By: Adam Wagner, Raleigh News & Observer
December 9, 2021
Gov. Roy Cooper vetoed a bill Thursday that would have prevented local governments from banning natural gas in new construction and limited public information about drinking water.
No local governments in North Carolina have moved to ban natural gas from new construction, but some governments in California and the Northeast have. That led to a nationwide push by the natural gas industry to enact state laws preventing future bans, which have now been enacted in at least 20 states.
“This legislation undermines North Carolina’s transition to a clean energy economy that is already bringing in thousands of good paying jobs,” Cooper said in a statement. “It also wrongly strips local authority and hampers public access to information about critical information that impacts the health and well-being of North Carolinians.”
For House Bill 220 to become law, 72 members of the N.C. House of Representatives and 30 members of the N.C. Senate would need to vote to override Cooper’s veto. When the bill returned to the House for concurrence in late November, it passed 57-46. Environmental groups said the legislation would prevent future action by local governments to curb the impacts of climate change, while Republicans who supported the legislation said it would protect consumers’ ability to choose the source for their heating and appliances.
“The heavy hand of government has no place in the personal decisions North Carolinians make for their households,” Rep. Dean Arp, a Union County Republican who is among HB 220’s primary sponsors, said in a written statement.

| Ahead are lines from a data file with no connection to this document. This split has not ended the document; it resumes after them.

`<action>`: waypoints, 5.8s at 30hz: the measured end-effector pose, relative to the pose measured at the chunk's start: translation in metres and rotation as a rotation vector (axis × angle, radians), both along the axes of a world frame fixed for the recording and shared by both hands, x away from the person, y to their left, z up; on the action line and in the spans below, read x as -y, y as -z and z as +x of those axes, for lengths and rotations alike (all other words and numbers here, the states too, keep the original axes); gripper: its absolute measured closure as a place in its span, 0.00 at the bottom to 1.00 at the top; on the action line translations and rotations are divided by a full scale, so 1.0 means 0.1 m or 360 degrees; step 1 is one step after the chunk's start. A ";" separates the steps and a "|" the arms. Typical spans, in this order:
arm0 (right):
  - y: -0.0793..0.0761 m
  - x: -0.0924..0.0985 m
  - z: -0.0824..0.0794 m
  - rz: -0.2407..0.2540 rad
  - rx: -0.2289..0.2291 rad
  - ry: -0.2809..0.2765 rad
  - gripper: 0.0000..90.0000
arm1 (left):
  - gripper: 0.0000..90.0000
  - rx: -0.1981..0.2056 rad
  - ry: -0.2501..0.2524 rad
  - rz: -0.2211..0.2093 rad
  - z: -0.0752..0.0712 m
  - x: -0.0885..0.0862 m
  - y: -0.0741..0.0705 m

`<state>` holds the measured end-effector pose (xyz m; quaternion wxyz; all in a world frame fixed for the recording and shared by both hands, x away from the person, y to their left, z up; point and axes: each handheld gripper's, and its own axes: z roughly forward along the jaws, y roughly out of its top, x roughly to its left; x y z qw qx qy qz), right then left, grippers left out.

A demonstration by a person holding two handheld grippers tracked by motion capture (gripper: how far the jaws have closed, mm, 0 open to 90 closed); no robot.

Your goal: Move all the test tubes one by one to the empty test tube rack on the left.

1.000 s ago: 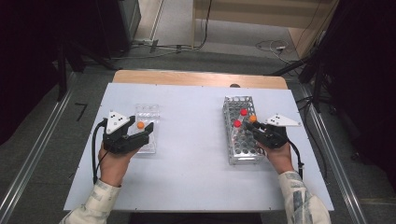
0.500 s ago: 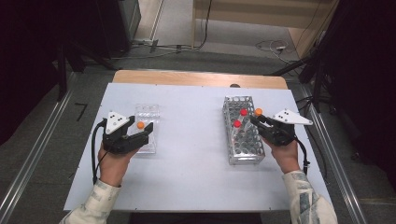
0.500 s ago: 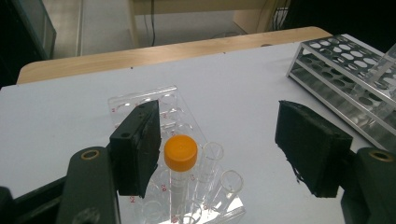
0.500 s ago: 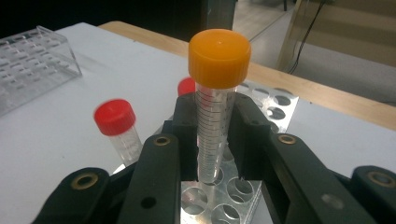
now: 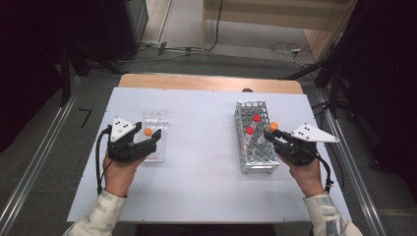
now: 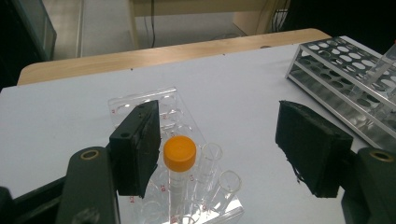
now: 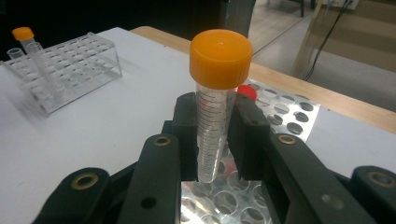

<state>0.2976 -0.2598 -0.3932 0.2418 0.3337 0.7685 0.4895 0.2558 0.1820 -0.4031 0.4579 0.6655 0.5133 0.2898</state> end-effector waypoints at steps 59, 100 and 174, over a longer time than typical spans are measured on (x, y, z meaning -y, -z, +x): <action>0.40 -1.92 -0.25 -0.0119 -0.0155 -0.0594 0.79 | 0.47 0.0024 0.0525 -0.0059 -0.27 0.60 -0.03; 0.37 -1.63 -0.34 -0.0066 -0.0179 -0.0570 0.34 | 0.77 0.0048 0.0362 -0.0168 -0.25 -0.01 -0.31; 0.30 -1.26 -0.31 -0.0038 -0.0156 -0.0429 0.34 | 0.32 0.0000 -0.0005 -0.0070 -0.05 -0.15 0.01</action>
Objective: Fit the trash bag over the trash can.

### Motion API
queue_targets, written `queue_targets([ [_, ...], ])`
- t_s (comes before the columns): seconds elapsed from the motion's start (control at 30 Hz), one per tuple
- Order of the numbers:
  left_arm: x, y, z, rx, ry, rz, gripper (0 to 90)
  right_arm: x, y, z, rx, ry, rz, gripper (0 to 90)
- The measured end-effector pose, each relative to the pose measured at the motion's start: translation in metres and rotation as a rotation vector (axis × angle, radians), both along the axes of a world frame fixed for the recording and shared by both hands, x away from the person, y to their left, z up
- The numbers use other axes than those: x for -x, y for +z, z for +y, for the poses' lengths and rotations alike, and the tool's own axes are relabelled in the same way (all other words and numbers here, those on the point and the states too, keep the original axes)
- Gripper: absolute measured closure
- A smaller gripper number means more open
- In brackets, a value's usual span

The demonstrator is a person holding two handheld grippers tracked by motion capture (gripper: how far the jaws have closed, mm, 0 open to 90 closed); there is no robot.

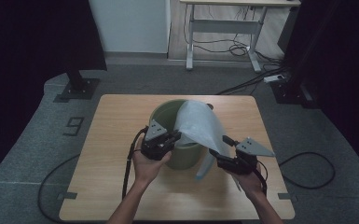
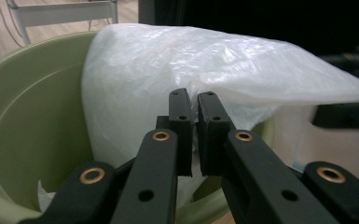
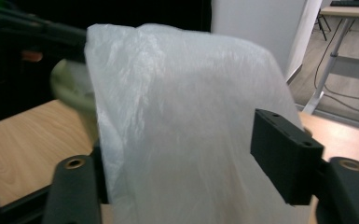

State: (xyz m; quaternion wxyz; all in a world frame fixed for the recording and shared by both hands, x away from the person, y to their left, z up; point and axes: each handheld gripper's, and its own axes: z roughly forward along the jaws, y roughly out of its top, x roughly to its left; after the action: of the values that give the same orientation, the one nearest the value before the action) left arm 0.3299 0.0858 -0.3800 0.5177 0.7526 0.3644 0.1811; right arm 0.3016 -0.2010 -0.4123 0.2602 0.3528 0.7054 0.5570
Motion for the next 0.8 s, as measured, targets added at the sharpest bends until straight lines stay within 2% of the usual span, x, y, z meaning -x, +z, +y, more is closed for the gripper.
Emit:
queue_targets([
  [0.07, 0.0, 0.0, 0.0, -0.004, 0.013, -0.003, 85.8, 0.009, -0.008, -0.001, -0.013, -0.007, 0.007, 28.9],
  [0.17, -0.002, 0.0, 0.0, 0.005, 0.023, 0.004, 85.9, 0.021, -0.019, 0.002, 0.004, -0.016, 0.008, 26.1],
  [0.23, -0.002, -0.002, -0.002, 0.008, 0.025, 0.007, 85.9, 0.026, -0.026, 0.007, -0.007, -0.014, 0.022, 24.5],
  [0.33, -0.002, -0.003, -0.004, 0.007, 0.023, 0.01, 85.9, 0.029, -0.034, 0.019, 0.024, -0.019, 0.026, 22.7],
  [0.43, -0.002, -0.003, -0.004, 0.004, 0.021, 0.012, 85.8, 0.025, -0.042, 0.027, 0.045, -0.051, 0.039, 22.1],
  [0.63, -0.003, -0.003, -0.003, 0.008, 0.012, 0.015, 85.4, 0.002, -0.054, 0.031, 0.05, -0.105, 0.083, 22.8],
  [0.73, -0.002, -0.003, -0.003, 0.013, 0.002, 0.019, 85.1, -0.006, -0.056, 0.035, 0.045, -0.106, 0.1, 24.8],
  [0.8, -0.002, -0.003, -0.002, 0.012, -0.001, 0.019, 84.9, -0.01, -0.057, 0.037, 0.045, -0.105, 0.097, 30.0],
])
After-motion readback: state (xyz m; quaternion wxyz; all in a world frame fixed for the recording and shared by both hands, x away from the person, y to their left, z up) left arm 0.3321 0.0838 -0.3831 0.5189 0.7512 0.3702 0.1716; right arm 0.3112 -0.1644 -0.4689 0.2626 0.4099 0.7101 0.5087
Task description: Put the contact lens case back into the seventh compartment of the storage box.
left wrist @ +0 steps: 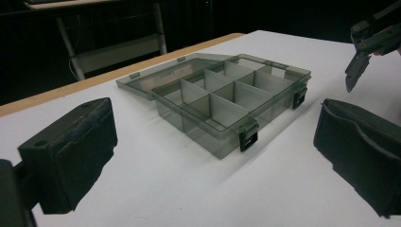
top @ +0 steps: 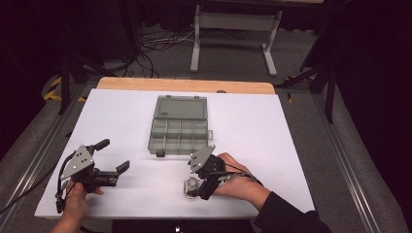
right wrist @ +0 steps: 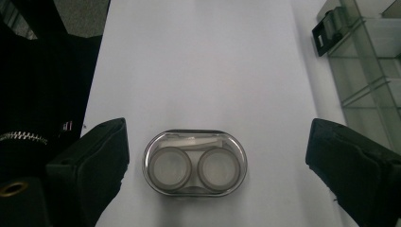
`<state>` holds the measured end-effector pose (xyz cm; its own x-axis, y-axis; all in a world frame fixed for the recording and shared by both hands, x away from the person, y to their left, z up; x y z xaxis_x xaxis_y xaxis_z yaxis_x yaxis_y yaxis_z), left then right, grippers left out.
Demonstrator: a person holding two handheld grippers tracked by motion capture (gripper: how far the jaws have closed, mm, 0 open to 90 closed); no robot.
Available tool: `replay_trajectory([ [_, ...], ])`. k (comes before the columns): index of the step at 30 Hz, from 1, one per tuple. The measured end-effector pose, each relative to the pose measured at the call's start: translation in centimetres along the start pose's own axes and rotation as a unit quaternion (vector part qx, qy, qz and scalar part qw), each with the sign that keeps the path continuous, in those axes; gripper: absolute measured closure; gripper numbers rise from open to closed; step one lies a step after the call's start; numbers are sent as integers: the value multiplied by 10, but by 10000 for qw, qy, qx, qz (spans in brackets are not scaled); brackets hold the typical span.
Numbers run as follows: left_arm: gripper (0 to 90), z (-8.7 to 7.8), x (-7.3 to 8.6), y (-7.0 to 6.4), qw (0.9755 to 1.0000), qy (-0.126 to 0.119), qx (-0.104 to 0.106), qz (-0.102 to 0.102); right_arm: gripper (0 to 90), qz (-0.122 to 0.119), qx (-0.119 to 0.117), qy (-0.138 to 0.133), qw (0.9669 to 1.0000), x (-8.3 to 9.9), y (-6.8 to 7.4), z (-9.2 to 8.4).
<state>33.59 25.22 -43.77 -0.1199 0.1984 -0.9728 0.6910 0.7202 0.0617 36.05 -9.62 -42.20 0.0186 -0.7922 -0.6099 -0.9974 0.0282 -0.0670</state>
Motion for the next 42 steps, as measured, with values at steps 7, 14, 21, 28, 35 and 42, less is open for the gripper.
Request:
replay_trajectory([
  [7, 12, 0, 0, 0, 10000, -1, -2, -2, 94, 24, -160, 289, 9995, 0, 2, 7],
  [14, 12, 0, 0, 0, 10000, 7, -1, 6, 114, 56, -287, 417, 9987, 0, 3, 10],
  [21, 11, 0, 0, 0, 10000, 5, -13, -18, 143, 77, -379, 561, 9977, 0, 3, 13],
  [28, 12, 0, 0, 0, 10000, -1, -14, -21, 163, 84, -382, 687, 9969, 0, 3, 17],
  [35, 12, 0, 0, 0, 10000, 4, -15, -15, 193, 156, -352, 872, 9954, 0, 3, 20],
  [42, 12, 0, 0, 0, 10000, 5, -17, -9, 216, 195, -359, 1011, 9940, 1, 3, 24],
])
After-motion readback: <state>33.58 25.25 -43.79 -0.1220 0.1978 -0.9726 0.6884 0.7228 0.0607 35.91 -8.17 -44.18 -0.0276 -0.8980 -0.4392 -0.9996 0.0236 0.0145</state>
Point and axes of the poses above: each handheld gripper's, and its own axes: z roughly forward along the jaws, x roughly out of its underside, y roughly to its left, the point moved 1 cm from there along z, roughly forward along the jaws
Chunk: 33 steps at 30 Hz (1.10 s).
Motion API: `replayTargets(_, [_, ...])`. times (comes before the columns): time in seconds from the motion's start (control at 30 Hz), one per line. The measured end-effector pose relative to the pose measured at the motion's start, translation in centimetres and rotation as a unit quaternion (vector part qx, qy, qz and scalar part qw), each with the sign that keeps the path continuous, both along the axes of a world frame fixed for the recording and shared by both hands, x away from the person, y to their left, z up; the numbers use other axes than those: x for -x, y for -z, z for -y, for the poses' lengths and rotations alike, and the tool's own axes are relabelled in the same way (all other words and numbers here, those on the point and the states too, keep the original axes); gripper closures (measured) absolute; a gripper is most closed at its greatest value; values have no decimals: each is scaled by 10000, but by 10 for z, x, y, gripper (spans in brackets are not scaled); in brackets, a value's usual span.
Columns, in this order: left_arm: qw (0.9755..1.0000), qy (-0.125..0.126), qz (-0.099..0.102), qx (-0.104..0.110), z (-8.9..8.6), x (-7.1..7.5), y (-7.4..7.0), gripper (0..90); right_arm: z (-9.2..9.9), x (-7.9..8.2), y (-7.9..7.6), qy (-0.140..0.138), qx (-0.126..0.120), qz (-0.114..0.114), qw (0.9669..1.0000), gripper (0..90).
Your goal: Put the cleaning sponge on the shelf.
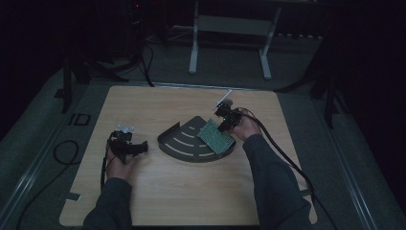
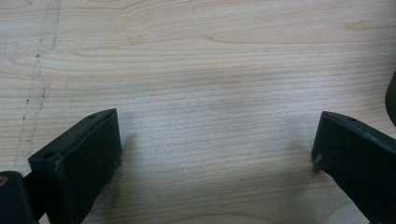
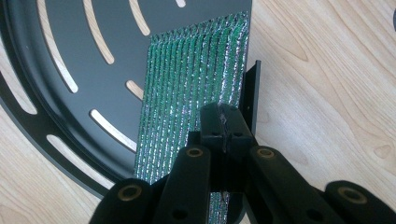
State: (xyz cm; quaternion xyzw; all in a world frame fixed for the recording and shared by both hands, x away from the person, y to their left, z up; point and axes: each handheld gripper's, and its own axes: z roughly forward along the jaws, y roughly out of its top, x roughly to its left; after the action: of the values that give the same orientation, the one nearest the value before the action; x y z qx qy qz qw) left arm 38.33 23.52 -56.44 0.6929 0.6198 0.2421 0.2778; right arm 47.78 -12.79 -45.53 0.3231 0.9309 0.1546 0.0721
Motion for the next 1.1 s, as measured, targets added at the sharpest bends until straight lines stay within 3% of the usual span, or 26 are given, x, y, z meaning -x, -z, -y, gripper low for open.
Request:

Elsewhere in the country, banning natural gas is part of the effort to “electrify everything,” shifting cooking and cleaning to electric stoves and heat pumps. The thinking is that as electricity continues to be increasingly generated by renewable sources like solar and wind, electrified homes will contribute less to climate change than those with appliances and heat powered by natural gas.
The NC Home Builders Association was among the trade groups supporting the passage of HB 220. An association lobbyist previously told The News & Observer that the organization was worried that banning natural gas in construction could cause prices to increase and limit consumers’ energy options.
The Natural Resources Defense Council, which has opposed similar legislation nationwide, praised Cooper’s veto.
In a written statement, Luiz Martinez, the NRDC’s Asheville-based director of Southeast energy, said, “North Carolina must be able to pursue new policies to combat climate change, create clean energy jobs, and make our communities healthier — and HB220 would have prevented that.”
Together, North Carolina’s commercial and residential buildings were responsible for the equivalent of 11 million metric tons of carbon dioxide emissions in 2017, according to the N.C. Greenhouse Gas Emissions report released in January 2019. That was about 7.3% of the state’s gross emissions that year.
In a written statement on Nov. 29, June Blotnick, the executive director of CleanAIRE NC, said, “City and county governments have been the vanguard of fighting climate change. This bill is a swipe at their ability to protect their constituencies.”
A public records provision in the vetoed bill would prevent the public from obtaining detailed plans and vulnerability information about electricity generation or distribution; treatment or distribution of water; and wastewater outfalls. Environmental groups were worried that the language in HB 220 would prevent the public from obtaining detailed information about drinking water treatment or the locations of lead pipes.
In a written statement, Cynthia Satterfield, the N.C. Sierra Club’s state director, said, “We support safeguarding our critical infrastructure, but we also support the public’s right to know how its water is being treated, and to have adequate information to provide comment on infrastructure projects.”
The public records exemptions were originally introduced in House Bill 911. As the bill made its way through the House, a bipartisan group of legislators worked together to remove the wastewater collection and outfall exemptions. They also clarified that information about lead service lines would remain public.
But HB 911 has stalled in the Senate for months, and the Senate added the original exemptions to HB 220. That raised some concerns among a bipartisan group of legislators in the House and, evidently, with Cooper.